In our heads, we believe it important to be busy. That’s what success looks like, right? So, we take pride in our workload, bragging to others about the number of hours we work as if we just got Wordle in one.
Full task lists.
Hair on fire at all times.
Always the busiest in the office.
Sales peak at $500K
Burnout soon follows.
I can make a case for this off-putting statement: 80% of the items on your task list do not need to be done.
I was guilty of this fact for years. And when I finally took a (very) hard look at what I was actually doing and realized it was not moving the sales needle and stopped doing it, I was able to free up a lot of hours.
The lessons I learned:
- Not everything on your to do list needs to be there;
- Identifying the best use of your time and then accomplishing only those actions that connect with that list is harder than it sounds but the key to doing more in less time;
- Saying “no” to perfectly good opportunities is freeing;
- The first things to go are the tasks that “only take a minute;”
- It requires rewiring your brain and convincing myself my father’s “come to America” work ethic was one way, but not the only way.
Some activities grow your business. Others maintain it.
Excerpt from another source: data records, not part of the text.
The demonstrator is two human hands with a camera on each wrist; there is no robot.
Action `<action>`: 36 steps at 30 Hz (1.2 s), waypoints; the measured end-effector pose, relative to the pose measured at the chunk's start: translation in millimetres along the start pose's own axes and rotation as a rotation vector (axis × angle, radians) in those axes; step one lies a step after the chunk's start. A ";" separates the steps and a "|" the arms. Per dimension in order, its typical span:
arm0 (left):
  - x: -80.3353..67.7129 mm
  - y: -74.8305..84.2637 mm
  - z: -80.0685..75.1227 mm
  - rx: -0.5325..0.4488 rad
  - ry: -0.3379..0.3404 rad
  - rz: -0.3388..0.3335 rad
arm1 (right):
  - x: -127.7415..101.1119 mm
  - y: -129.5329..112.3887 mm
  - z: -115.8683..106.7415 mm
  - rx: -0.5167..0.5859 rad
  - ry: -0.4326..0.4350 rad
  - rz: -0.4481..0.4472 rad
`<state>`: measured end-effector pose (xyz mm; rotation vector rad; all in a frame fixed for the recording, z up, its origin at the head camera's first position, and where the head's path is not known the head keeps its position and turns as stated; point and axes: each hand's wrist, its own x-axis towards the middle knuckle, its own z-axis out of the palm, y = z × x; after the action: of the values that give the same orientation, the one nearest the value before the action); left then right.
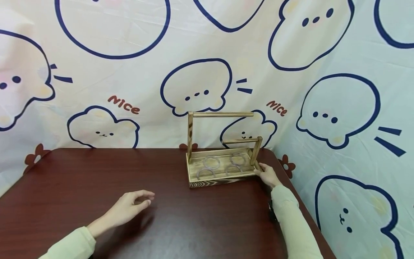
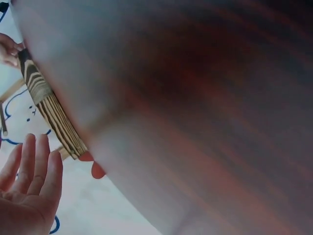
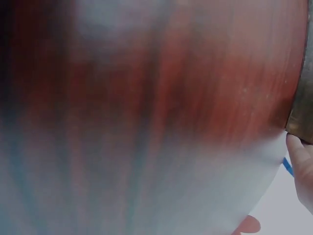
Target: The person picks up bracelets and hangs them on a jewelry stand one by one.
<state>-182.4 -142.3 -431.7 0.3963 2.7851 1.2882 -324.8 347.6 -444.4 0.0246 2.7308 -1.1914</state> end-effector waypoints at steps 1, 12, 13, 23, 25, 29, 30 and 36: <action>0.2 1.4 0.4 -0.003 -0.001 0.001 | -1.0 -0.8 0.1 -0.008 0.001 -0.001; 7.0 32.3 17.4 -0.066 -0.011 0.061 | -12.1 -7.2 -0.3 -0.073 -0.049 -0.039; 10.9 34.3 21.4 -0.094 -0.012 0.055 | -11.4 -7.3 -1.7 -0.076 -0.052 -0.042; 79.4 41.0 54.3 -0.124 -0.049 0.070 | 7.3 -7.2 -8.7 0.006 -0.080 -0.045; 94.1 38.3 55.7 -0.136 -0.078 0.025 | 11.6 -8.3 -6.1 0.001 -0.102 -0.051; 116.4 29.8 59.0 -0.169 -0.145 -0.100 | 17.1 -10.0 -0.9 -0.001 -0.130 -0.060; 120.5 27.7 60.3 -0.177 -0.162 -0.119 | 17.7 -9.5 -0.4 0.000 -0.131 -0.057; 137.5 24.3 70.4 -0.239 -0.217 -0.129 | 21.9 -1.4 -2.0 -0.018 -0.127 -0.025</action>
<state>-299.6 -40.5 -450.5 0.3153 2.4038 1.4303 -346.8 347.0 -445.4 -0.0850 2.6385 -1.1329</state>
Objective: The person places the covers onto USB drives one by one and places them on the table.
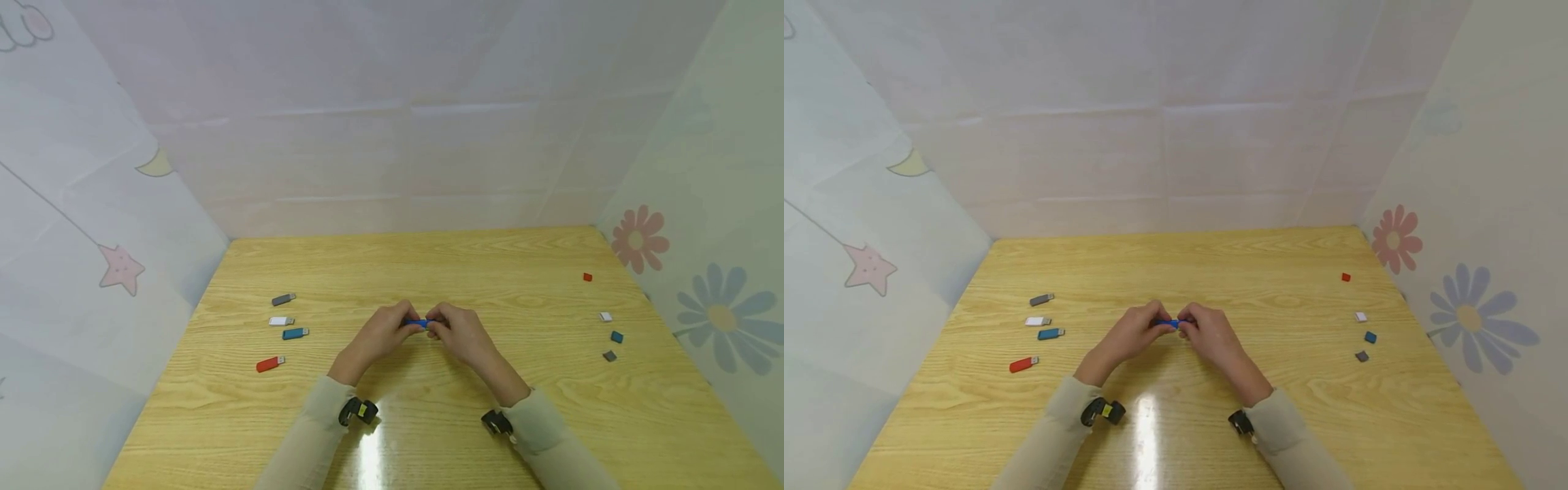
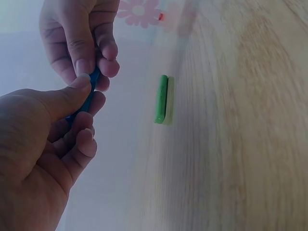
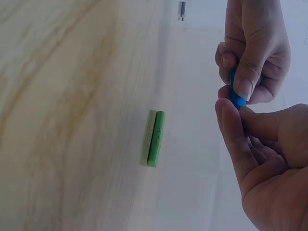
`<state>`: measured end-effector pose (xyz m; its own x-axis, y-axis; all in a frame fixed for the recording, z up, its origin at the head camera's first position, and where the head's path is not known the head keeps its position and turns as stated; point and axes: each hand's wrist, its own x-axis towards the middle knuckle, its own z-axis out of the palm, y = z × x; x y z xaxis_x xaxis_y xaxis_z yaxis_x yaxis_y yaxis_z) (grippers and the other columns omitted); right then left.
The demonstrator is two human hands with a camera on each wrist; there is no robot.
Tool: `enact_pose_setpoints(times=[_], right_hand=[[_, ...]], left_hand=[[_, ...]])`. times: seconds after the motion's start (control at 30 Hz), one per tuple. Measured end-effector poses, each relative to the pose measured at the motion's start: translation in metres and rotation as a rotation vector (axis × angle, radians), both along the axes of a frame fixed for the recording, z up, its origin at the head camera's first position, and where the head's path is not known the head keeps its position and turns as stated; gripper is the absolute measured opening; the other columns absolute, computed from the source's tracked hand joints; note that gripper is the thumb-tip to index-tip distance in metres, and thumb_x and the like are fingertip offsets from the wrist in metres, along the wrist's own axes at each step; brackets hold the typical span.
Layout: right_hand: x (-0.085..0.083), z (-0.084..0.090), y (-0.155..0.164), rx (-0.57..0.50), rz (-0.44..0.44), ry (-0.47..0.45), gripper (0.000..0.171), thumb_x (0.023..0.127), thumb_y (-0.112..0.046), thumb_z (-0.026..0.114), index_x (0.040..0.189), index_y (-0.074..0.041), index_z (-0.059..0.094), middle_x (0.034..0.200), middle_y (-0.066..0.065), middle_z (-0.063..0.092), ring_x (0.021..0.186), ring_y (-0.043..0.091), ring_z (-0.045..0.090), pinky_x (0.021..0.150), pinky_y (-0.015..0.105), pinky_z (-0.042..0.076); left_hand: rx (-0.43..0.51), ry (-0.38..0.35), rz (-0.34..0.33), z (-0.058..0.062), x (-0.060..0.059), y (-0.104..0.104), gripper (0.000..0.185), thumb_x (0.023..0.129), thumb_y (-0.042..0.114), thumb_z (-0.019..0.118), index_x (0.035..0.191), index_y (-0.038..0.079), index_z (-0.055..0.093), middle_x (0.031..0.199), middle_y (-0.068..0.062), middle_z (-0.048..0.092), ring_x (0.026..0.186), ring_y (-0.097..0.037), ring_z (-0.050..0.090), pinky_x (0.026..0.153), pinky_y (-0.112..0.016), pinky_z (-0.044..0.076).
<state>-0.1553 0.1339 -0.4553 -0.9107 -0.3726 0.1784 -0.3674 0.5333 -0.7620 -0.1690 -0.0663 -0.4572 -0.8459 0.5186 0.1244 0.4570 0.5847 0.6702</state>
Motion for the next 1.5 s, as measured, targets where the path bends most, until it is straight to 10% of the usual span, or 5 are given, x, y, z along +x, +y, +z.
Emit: enact_pose_setpoints(times=[0.33, 0.77, 1.5], right_hand=[[0.003, -0.004, -0.005, -0.055, -0.056, -0.011, 0.005, 0.096, -0.002, 0.069, 0.100, -0.001, 0.069, 0.089, 0.008, 0.075, 0.074, 0.016, 0.073, 0.063, 0.021, 0.058], [0.002, -0.005, 0.008, 0.106, 0.064, 0.053, 0.018, 0.092, -0.003, 0.073, 0.110, -0.004, 0.072, 0.097, 0.006, 0.073, 0.082, 0.012, 0.068, 0.072, 0.026, 0.058], [0.001, -0.010, 0.024, 0.351, 0.034, -0.076, 0.008, 0.093, -0.012, 0.072, 0.099, -0.008, 0.069, 0.086, 0.002, 0.069, 0.070, 0.012, 0.055, 0.062, 0.028, 0.047]], left_hand=[[0.017, 0.039, 0.016, -0.005, 0.001, 0.003, 0.013, 0.098, 0.021, 0.068, 0.101, 0.009, 0.064, 0.096, -0.004, 0.075, 0.085, -0.014, 0.071, 0.071, -0.019, 0.055], [0.098, -0.136, 0.004, -0.013, -0.001, 0.003, 0.012, 0.105, 0.020, 0.056, 0.104, 0.009, 0.062, 0.089, -0.011, 0.071, 0.069, -0.019, 0.064, 0.058, -0.022, 0.048], [-0.188, -0.096, -0.070, -0.021, -0.001, 0.015, 0.010, 0.100, 0.014, 0.066, 0.109, 0.010, 0.068, 0.097, 0.003, 0.068, 0.083, -0.007, 0.057, 0.074, -0.023, 0.049]])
And some… just fill time.
If you don’t separate those, you end up busy—but stuck.
The highest-performing salespeople don’t do more. They do less—but with intention.
They protect their time. They prioritize high-impact activities.
And they say NO more often than you think.
Because growth doesn’t come from doing everything.
It comes from doing what matters most—consistently.
If your days are full but your results aren’t where you want them to be, it’s probably not about doing more—it’s about doing different.